Introduction
This article hopes to introduce live patching a process in Linux. Readers will be able to inject an SO file into a remote process running on Linux (x86-64bit process, tested on Ubuntu 16.04, 4.4.0-22-generic), provided they have the required access rights. We will revisit debugging on Linux platform and step around Linux's version of ASLR (https://en.wikipedia.org/wiki/Address_space_layout_randomization).
This is best required when you don't have the source code but want the process to forcefully load your SO file, in the constructor of a global object in the SO file, you could perform all sorts of operations including API hooking.
Background
I would recommed users to refer to my previous article: http://www.codeproject.com/Articles/1073879/Write-Your-Own-Linux-Debugger. For Windows developers, we can use the API CreateRemoteThread
as mentioned in http://www.codeproject.com/Articles/535677/Memory-Analyzer-x-bit-a-Free-Detour.
Unfortunately for Linux developers, we don't have any direct way to do this, which is where this article comes in :-). Since we are actually writing a debugger of sorts (using ptrace
), you could also achieve this using gdb
.
Users will require Qtcreator: sudo apt-get install -y qtcreator qt5-default
Using the Code
As with all my previous articles, the code must be refered to at all times.
We start by spawing the target process that needs to be injected by the SO file (as in the attached sample). We can also work with providing the PID
. Fork always does the trick.
switch(rpid = fork()) {
case 0:{
int y=execlp("../build-QTUI_App-Desktop-Debug/QTUI_App",0);
break;
}
case -1:
printf("error spawning process\n");exit(-1);
break;
}
The next step is to attach your process to this target process, your process is responsible for manipulating this target process to load the required SO file.
ptrace
is the single most crucial API thats is provided by the OS to assist in debugging.
int status=0;
ptrace(PTRACE_ATTACH,rpid,NULL);printf("error %u\n",errno); pid_t tid=wait(&status);
ptrace(PTRACE_SETOPTIONS, tid, NULL, PTRACE_O_TRACEFORK |
PTRACE_O_TRACEVFORK | PTRACE_O_TRACECLONE | PTRACE_O_TRACEEXIT);
Now comes the best part...
We have to manupilate the target process by injecting opcodes so as to trick it to load our module (lib.so). The opcodes used here are for x86 (64bit) only, I may port it to x86 32-bit.

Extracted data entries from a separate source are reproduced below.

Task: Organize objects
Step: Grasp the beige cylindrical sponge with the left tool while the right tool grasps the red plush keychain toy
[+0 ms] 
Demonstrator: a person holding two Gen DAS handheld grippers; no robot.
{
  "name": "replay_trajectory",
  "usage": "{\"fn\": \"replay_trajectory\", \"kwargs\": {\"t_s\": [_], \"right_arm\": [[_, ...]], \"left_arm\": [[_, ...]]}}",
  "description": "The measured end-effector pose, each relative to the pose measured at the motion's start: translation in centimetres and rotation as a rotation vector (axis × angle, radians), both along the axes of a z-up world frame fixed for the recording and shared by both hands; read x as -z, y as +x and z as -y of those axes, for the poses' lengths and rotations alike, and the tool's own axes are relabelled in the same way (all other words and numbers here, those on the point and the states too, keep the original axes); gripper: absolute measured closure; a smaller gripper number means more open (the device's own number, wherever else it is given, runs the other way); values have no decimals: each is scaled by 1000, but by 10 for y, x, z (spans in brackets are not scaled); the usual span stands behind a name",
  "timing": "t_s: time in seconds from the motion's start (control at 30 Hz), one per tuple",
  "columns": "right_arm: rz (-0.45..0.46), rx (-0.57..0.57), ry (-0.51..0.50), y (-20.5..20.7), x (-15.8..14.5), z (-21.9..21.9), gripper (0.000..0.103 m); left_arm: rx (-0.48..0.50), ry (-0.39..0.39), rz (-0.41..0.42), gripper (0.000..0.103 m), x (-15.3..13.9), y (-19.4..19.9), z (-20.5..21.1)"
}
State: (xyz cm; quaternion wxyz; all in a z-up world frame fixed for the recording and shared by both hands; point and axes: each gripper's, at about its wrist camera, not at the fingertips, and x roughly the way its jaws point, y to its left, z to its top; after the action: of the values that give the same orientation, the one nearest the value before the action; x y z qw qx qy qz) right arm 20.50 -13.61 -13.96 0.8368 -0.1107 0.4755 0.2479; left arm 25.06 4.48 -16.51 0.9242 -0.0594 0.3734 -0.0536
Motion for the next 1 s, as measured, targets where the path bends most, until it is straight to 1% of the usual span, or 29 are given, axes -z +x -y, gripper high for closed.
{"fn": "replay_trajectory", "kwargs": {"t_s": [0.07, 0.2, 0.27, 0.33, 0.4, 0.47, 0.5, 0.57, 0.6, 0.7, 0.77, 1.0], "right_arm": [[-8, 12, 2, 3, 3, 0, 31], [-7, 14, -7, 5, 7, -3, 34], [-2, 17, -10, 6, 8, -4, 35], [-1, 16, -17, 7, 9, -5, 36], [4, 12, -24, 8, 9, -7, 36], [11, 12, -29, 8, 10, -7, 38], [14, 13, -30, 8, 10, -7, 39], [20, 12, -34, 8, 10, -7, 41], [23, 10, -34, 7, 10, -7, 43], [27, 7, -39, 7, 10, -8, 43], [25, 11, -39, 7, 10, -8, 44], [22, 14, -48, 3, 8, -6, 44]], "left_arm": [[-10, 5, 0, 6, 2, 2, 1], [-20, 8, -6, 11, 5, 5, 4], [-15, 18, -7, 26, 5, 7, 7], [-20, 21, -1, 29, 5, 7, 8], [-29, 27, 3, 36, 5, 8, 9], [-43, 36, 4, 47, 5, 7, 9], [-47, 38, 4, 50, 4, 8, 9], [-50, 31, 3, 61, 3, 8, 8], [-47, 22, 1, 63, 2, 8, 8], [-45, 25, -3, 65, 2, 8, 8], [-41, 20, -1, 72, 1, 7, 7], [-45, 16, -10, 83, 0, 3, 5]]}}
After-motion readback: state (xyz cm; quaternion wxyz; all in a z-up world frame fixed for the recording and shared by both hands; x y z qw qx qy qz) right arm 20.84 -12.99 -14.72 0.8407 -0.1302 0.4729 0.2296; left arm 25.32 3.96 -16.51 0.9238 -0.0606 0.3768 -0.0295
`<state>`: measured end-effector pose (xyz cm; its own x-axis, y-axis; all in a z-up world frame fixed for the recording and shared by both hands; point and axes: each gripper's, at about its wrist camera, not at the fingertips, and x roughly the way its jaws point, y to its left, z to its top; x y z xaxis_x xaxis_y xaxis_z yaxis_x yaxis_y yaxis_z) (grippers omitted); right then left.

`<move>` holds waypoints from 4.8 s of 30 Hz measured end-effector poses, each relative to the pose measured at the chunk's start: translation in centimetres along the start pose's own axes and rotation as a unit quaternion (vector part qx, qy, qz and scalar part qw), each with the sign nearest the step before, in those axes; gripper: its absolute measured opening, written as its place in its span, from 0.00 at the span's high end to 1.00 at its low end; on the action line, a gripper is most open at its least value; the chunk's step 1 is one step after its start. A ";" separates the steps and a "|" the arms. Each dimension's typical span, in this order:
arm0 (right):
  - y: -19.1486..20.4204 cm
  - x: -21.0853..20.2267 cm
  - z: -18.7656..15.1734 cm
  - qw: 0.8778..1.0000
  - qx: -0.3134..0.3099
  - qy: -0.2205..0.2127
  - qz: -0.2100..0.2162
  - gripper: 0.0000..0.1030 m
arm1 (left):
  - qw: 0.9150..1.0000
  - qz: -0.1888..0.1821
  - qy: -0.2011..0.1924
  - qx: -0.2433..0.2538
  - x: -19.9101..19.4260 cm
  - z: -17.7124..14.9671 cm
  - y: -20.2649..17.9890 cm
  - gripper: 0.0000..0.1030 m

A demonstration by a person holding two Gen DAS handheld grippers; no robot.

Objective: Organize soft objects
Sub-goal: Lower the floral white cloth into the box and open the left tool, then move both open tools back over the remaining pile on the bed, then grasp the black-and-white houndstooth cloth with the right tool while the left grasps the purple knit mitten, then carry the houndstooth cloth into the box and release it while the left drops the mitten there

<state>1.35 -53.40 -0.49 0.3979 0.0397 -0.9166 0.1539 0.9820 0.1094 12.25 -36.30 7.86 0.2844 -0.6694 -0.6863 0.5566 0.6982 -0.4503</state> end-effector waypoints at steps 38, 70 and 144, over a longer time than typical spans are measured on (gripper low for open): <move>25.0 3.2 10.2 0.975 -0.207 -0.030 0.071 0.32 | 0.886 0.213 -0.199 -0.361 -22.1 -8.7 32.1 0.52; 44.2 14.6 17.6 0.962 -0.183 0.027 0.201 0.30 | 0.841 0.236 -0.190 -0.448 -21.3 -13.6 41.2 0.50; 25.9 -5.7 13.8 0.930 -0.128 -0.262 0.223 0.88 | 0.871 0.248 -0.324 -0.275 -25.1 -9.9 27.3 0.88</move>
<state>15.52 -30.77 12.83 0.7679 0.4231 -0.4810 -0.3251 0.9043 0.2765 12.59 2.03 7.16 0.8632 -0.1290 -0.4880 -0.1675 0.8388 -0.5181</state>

When the debugger is attached to the process, it sends a SIGSTOP
to the debuggee. When this happens, we get busy. We want the debugger to break with SIGTRAP
, so that the tracee breaks for good and that we can query register state, which is why we need to add additional code.
ptrace(PTRACE_SINGLESTEP, tid, 0, 0);
tid=waitpid(-1, &status, __WALL);
This will cause the processor to execute the next instruction and then SIGTRAP
. This is what the debugger uses for single stepping every instruction when debugging with disassembly.
For x86, calling ptrace
(PTRACE_SINGLESTEP
...) causes the trace flag to be set (https://en.wikipedia.org/wiki/FLAGS_register), when the trace flag is set, debug exception is raised for every instruction executed, when the ISR is called, it doesn't single step for obvious reasons.
We must save the state of the process before changing it:
The API process_vm_readv(rpid,&Originaliovec,1,&remote_iov,1,0)
is used to copy the target process memory so as to restore it later. We must also save the state of the registers, ptrace to the rescue.
ptrace(PTRACE_GETREGS,tid,NULL,&uregs);
Now that we have enough to restore the process to its original state, we can change values in the address space of the target process.
WriteProcessMemory is used for just this.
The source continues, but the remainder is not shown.